### TASK PROMPT
Copy, from the entries below, each line where the word "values" can be found.

Stored records

**********

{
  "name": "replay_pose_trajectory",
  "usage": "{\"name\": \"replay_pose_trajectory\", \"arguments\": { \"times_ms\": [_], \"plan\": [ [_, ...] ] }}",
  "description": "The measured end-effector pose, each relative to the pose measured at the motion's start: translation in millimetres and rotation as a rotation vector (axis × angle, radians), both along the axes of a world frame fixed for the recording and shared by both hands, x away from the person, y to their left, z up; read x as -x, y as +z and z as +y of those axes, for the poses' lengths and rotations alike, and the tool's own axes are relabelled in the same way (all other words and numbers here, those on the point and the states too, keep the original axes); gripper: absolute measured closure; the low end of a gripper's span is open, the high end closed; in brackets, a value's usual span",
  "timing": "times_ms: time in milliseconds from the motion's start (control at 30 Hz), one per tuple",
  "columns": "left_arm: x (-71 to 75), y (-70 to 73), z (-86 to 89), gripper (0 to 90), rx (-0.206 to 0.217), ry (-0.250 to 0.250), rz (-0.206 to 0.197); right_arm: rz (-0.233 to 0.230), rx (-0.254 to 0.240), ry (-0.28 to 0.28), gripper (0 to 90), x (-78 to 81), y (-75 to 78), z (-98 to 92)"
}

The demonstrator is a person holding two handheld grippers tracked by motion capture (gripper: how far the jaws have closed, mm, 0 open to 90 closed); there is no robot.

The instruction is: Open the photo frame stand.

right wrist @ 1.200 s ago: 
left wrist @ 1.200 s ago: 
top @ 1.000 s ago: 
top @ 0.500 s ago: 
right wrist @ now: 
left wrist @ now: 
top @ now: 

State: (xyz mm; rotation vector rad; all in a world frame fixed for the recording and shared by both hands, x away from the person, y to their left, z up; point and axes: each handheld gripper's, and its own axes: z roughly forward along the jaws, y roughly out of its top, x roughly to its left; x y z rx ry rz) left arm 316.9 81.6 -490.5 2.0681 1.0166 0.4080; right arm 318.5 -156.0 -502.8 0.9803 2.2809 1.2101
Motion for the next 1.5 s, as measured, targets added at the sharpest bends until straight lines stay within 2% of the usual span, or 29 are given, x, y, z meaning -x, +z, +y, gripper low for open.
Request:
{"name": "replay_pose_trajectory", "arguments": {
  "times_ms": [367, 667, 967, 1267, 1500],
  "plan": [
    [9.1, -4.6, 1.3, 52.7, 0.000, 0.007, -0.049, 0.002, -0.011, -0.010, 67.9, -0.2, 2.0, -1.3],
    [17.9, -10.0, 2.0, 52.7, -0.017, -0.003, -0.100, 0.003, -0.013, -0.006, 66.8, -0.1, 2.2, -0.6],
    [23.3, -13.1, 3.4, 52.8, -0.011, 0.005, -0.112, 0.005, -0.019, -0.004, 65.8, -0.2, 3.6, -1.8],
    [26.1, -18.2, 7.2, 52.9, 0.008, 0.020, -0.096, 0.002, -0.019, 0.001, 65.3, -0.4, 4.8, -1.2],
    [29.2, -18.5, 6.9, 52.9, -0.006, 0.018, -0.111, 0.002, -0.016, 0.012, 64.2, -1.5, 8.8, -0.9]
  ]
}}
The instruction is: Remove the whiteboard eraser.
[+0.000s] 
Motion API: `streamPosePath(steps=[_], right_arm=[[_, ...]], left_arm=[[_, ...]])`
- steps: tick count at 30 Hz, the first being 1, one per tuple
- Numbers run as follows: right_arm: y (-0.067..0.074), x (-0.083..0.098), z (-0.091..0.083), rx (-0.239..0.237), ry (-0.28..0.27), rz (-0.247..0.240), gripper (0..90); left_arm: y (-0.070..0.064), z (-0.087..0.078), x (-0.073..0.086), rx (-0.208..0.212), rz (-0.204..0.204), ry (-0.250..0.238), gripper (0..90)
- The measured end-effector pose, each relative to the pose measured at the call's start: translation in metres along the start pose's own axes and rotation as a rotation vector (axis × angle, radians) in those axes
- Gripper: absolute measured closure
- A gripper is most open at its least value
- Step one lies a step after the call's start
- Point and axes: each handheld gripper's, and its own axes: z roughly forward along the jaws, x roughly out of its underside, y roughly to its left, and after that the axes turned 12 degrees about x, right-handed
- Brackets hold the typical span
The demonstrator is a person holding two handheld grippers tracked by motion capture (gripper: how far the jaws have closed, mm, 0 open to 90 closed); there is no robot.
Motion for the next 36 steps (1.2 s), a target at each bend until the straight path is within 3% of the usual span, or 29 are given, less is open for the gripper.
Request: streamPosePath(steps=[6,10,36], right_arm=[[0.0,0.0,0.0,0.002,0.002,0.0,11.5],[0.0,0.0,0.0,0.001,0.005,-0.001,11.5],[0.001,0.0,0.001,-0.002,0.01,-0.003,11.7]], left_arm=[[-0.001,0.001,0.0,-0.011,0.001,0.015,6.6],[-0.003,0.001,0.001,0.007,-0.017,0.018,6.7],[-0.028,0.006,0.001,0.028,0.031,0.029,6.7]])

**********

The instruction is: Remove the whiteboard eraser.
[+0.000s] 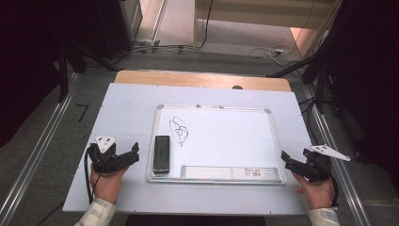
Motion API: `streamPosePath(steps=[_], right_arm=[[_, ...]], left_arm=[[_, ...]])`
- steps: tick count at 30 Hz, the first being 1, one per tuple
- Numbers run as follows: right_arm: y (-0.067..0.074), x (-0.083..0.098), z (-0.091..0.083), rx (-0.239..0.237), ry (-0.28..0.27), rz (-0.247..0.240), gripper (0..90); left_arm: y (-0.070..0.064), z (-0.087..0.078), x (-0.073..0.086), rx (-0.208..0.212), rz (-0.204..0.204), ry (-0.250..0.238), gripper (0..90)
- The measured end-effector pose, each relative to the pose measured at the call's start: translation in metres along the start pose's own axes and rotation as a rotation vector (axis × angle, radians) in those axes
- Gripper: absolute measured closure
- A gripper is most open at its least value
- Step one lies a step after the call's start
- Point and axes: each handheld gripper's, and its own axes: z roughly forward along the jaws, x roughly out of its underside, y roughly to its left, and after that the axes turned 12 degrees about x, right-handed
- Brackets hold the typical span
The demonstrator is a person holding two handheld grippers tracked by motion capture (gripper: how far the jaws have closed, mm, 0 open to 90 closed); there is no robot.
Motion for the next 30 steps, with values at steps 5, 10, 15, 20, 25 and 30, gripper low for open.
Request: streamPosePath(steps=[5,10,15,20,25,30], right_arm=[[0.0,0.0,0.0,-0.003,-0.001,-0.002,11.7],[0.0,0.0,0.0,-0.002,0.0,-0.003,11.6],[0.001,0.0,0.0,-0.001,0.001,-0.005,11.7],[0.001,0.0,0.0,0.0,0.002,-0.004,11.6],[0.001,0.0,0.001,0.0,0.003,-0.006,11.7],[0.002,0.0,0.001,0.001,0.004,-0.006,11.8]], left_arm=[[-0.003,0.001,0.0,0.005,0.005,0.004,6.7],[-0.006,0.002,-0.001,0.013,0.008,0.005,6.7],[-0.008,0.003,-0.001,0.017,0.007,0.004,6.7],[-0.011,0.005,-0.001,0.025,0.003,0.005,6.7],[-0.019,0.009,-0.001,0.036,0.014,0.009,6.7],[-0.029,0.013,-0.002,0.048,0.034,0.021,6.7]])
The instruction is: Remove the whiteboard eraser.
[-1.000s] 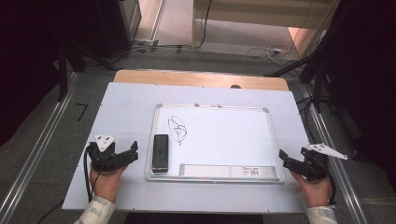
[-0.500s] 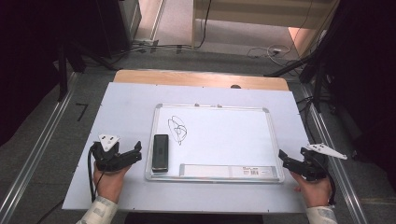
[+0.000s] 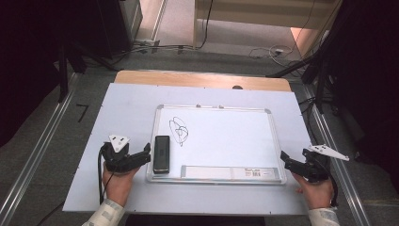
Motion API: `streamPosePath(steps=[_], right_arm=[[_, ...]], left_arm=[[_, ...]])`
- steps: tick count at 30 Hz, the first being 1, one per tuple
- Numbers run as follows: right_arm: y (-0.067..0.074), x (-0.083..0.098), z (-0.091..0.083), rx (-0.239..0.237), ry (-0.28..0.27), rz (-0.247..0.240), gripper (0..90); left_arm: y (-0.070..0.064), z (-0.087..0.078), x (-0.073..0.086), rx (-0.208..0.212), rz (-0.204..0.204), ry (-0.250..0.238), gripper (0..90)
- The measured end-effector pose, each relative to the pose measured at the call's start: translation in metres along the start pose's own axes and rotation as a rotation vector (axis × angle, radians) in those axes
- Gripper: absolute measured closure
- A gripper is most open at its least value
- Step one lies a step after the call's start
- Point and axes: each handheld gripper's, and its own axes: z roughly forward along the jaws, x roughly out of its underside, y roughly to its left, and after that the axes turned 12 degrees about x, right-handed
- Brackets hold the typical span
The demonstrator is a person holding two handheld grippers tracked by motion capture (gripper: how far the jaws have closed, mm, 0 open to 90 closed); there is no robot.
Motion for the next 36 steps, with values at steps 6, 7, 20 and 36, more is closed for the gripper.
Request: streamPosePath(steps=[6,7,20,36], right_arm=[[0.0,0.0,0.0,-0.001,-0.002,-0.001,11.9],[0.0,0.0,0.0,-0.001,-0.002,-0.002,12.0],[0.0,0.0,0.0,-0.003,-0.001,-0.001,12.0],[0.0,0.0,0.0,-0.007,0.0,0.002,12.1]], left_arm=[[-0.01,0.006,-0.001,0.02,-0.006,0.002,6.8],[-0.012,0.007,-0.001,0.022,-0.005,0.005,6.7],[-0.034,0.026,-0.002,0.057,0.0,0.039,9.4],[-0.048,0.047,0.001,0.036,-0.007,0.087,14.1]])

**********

### SOLUTION
Motion for the next 30 steps, with values at steps 5, 10, 15, 20, 25 and 30, gripper low for open.
Motion for the next 36 steps, with values at steps 6, 7, 20 and 36, more is closed for the gripper.

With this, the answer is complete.